What you need to do:
Look over the material for the string "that". Copy every line where it turns up.

Data segment:
╔══
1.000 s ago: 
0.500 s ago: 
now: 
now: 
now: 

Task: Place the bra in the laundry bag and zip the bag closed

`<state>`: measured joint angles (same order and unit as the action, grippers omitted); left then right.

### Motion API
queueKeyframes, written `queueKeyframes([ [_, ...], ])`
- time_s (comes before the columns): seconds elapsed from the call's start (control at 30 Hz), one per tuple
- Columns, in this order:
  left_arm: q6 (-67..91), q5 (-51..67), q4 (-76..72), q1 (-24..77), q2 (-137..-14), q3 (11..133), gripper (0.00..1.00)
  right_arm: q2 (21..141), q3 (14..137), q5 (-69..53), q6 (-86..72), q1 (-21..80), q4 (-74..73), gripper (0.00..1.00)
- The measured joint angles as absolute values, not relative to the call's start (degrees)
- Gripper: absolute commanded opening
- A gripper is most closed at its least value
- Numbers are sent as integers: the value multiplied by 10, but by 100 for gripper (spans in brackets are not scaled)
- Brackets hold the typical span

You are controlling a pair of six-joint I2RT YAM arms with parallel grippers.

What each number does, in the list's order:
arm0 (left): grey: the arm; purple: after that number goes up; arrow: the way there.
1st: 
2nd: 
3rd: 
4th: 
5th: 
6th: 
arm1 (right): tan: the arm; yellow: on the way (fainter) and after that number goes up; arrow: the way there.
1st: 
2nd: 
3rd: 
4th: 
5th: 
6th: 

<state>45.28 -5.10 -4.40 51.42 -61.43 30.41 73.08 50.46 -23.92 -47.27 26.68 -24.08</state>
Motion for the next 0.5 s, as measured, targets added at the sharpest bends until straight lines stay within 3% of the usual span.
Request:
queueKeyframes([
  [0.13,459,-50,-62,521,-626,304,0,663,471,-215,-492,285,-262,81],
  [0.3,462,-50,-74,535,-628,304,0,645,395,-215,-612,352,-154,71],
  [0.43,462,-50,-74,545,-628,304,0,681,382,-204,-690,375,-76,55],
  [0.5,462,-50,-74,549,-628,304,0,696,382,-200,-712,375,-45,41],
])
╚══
Finished task:
arm0 (left): grey: the arm; purple: after that number goes up; arrow: the way there.
arm1 (right): tan: the arm; yellow: on the way (fainter) and after that number goes up; arrow: the way there.

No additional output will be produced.